Google Releases Gemini 3.5 Live Translate, a Streaming Speech-to-Speech Audio Model Covering 70+ Languages Across Meet, Translate, and the Live API
English summary
Google announced Gemini 3.5 Live Translate, a dedicated speech-to-speech audio model that continuously translates spoken audio into 70+ languages while preserving the speaker's intonation and pacing. Unlike turn-based agents, it processes audio as a stream, producing translated speech a few seconds behind the speaker. Developers can configure it via the Gemini Live API using a translationConfig with a BCP-47 target language code; the model accepts only raw 16-bit 16kHz PCM audio input and outputs 24kHz audio. It is rolling out in public preview on the Live API and Google AI Studio, a private preview in Google Meet (expanding from 5 to 70+ languages), and will launch in the Google Translate app on Android and iOS. All generated audio is watermarked with SynthID for detectability.
Chinese summary
谷歌发布了 Gemini 3.5 Live Translate,一个专用的语音到语音音频模型,能实时将口语翻译成 70 多种语言,并保留说话人的语调、语速和音高。它采用连续流处理,翻译延迟仅几秒,不同于基于轮次的交互模式。开发者可通过 Gemini Live API 配置 translationConfig,指定 BCP-47 目标语言代码;输入为 16kHz 16-bit 单声道 PCM 音频,输出 24kHz 音频。该模型已在 Live API 和 AI Studio 上开放公开预览,Google Meet 正进行企业私有预览(语言支持从 5 种提升至 70 种以上),并将登陆 Android 和 iOS 版 Google 翻译应用。所有生成音频均嵌入不可察觉的 SynthID 水印。
Key points
New streaming translation model: Gemini 3.5 Live Translate (gemini-3.5-live-translate-preview) is a single audio model, not a chat assistant, optimized for continuous speech-to-speech translation.

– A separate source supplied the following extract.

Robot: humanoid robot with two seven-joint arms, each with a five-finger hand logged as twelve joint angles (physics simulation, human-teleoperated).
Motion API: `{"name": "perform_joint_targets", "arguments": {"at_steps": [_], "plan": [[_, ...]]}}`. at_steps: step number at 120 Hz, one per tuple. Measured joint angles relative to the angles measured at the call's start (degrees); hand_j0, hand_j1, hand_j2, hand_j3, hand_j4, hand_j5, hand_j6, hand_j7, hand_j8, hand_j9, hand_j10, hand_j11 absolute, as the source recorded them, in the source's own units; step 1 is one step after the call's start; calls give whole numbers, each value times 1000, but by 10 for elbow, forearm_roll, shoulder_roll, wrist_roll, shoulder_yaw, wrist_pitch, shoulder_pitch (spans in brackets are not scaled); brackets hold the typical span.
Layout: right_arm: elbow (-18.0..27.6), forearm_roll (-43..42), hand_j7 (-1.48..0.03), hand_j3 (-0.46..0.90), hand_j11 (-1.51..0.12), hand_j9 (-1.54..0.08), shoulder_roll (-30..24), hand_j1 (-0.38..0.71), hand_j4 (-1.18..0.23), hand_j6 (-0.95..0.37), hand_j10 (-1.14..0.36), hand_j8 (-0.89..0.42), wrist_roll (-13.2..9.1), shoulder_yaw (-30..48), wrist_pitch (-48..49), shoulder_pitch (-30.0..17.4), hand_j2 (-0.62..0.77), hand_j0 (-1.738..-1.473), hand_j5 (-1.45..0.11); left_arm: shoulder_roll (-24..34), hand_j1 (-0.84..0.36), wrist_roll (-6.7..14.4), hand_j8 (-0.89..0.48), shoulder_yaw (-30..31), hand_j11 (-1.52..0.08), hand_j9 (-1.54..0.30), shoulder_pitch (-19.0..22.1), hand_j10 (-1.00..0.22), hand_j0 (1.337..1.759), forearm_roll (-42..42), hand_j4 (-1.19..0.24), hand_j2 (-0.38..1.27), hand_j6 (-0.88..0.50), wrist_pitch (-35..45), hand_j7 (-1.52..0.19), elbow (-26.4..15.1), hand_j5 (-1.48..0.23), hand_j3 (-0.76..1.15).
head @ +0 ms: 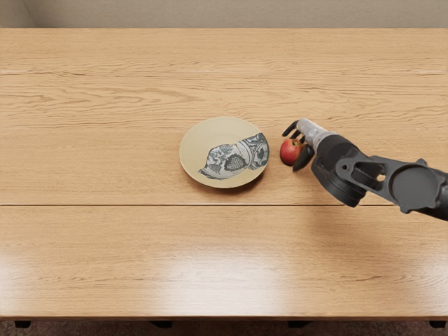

新流式翻译模型:Gemini 3.5 Live Translate(gemini-3.5-live-translate-preview)是专用音频模型,优化了连续语音到语音翻译,非聊天助手。
Supports 70+ languages automatically, with generated speech mirroring the speaker's prosody, staying a few seconds behind in real time.
自动支持 70 多种语言,生成语音保留说话人的韵律特征,实时翻译延迟仅几秒。
Available through Gemini Live API (with translationConfig block), Google Meet private preview (expanding from 5 to 70+ languages), and Google Translate app.
可通过 Gemini Live API(使用 translationConfig 代码块)使用,Google Meet 提供私有预览(从 5 种语言扩展到 70 种以上),并将登陆翻译应用。
Technical constraints: audio only, 16kHz PCM input, 24kHz output, no text inputs, tool use, or system instructions in translation mode.
技术限制:仅限音频、16kHz PCM 输入、24kHz 输出,翻译模式下不支持文本输入、工具使用或系统指令。
All output audio carries an imperceptible SynthID watermark; integration partners include Agora, LiveKit, and Pipecat.
所有输出音频嵌入 SynthID 数字水印;集成合作伙伴包括 Agora、LiveKit、Pipecat 等。